There are several geometric properties that are good for discriminating between text and non-text regions [2,3], including. % Use regionprops to measure MSER properties mserStats = regionprops(mserConnComp, 'BoundingBox', 'Eccentricity'. 'Solidity', 'Extent', 'Euler', 'Image');% Compute the aspect ratio using bounding box data. Bbox = vertcat(mserStats.BoundingBox); w = bbox(:,3); h = bbox(:,4); aspectRatio = w./h;% Threshold the data to determine which regions to remove. These thresholds% may need to be tuned for other images. FilterIdx = aspectRatio' >3; filterIdx = filterIdx [mserStats.Eccentricity] >.995; filterIdx = filterIdx [mserStats.Solidity] 0.9; filterIdx = filterIdx [mserStats.EulerNumber].

Step 3: Remove Non-Text Regions Based On Stroke Width Variation Another common metric used to discriminate between text and non-text is stroke width. Stroke width is a measure of the width of the curves and lines that make up a character. Text regions tend to have little stroke width variation, whereas non-text regions tend to have larger variations. To help understand how the stroke width can be used to remove non-text regions, estimate the stroke width of one of the detected MSER regions.

Turbo C 16 Bit. You can do this by using a distance transform and binary thinning operation [3]. % Get a binary image of the a region, and pad it to avoid boundary effects% during the stroke width computation.

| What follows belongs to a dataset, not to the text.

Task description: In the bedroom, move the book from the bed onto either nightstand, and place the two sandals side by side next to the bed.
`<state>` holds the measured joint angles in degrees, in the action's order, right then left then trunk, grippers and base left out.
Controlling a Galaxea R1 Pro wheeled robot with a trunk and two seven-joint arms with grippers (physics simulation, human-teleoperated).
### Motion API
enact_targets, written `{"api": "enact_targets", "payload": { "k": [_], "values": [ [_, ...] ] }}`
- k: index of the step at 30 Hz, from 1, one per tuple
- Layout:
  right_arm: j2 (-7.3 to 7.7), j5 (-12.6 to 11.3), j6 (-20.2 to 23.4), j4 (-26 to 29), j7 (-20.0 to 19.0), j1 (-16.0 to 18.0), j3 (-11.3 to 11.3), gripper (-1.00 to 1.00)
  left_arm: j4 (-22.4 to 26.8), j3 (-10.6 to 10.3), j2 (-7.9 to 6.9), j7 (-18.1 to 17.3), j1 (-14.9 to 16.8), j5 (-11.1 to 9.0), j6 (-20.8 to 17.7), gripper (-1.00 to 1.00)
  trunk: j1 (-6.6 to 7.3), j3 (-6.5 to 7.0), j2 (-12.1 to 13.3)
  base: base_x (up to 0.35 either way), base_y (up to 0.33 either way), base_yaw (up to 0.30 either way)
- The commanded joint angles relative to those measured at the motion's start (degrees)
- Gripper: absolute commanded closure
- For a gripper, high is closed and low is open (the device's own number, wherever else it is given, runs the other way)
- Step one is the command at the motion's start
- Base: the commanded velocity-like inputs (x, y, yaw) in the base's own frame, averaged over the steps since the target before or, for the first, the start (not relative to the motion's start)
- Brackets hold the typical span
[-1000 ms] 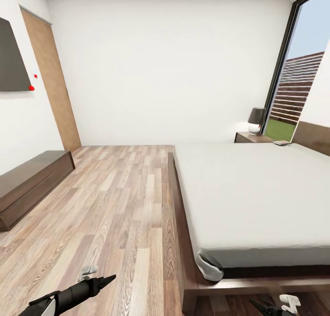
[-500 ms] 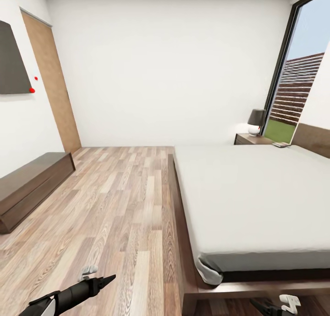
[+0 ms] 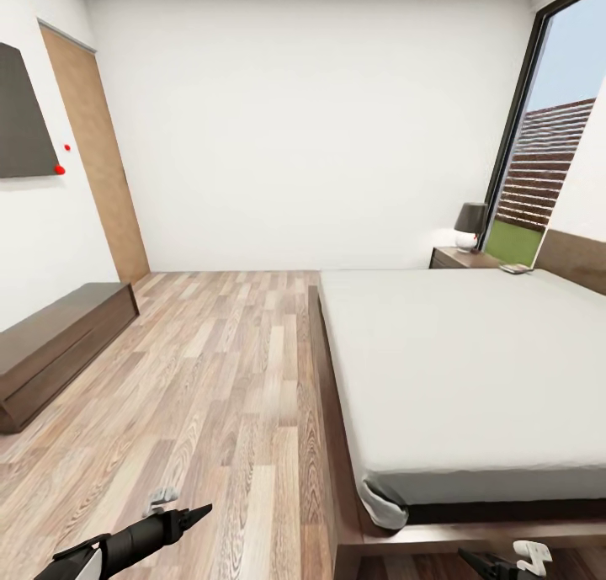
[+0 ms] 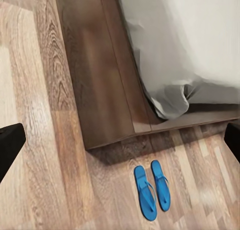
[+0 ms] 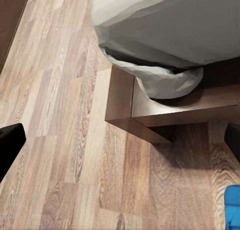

RegionImage = mserStats(6).Image; regionImage = padarray(regionImage, [1 1]);% Compute the stroke width image. DistanceImage = bwdist(~regionImage); skeletonImage = bwmorph(regionImage, 'thin', inf); strokeWidthImage = distanceImage; strokeWidthImage(~skeletonImage) = 0;% Show the region image alongside the stroke width image.

Figure subplot(1,2,1) imagesc(regionImage) title( 'Region Image') subplot(1,2,2) imagesc(strokeWidthImage) title( 'Stroke Width Image'). % Get bounding boxes for all the regions bboxes = vertcat(mserStats.BoundingBox);% Convert from the [x y width height] bounding box format to the [xmin ymin% xmax ymax] format for convenience.

Xmin = bboxes(:,1); ymin = bboxes(:,2); xmax = xmin + bboxes(:,3) - 1; ymax = ymin + bboxes(:,4) - 1;% Expand the bounding boxes by a small amount. ExpansionAmount = 0.02; xmin = (1-expansionAmount) * xmin; ymin = (1-expansionAmount) * ymin; xmax = (1+expansionAmount) * xmax; ymax = (1+expansionAmount) * ymax;% Clip the bounding boxes to be within the image bounds xmin = max(xmin, 1); ymin = max(ymin, 1); xmax = min(xmax, size(I,2)); ymax = min(ymax, size(I,1));% Show the expanded bounding boxes expandedBBoxes = [xmin ymin xmax-xmin+1 ymax-ymin+1]; IExpandedBBoxes = insertShape(colorImage, 'Rectangle',expandedBBoxes, 'LineWidth',3); figure imshow(IExpandedBBoxes) title( 'Expanded Bounding Boxes Text'). Now, the overlapping bounding boxes can be merged together to form a single bounding box around individual words or text lines. To do this, compute the overlap ratio between all bounding box pairs. This quantifies the distance between all pairs of text regions so that it is possible to find groups of neighboring text regions by looking for non-zero overlap ratios. Once the pair-wise overlap ratios are computed, use a graph to find all the text regions 'connected' by a non-zero overlap ratio.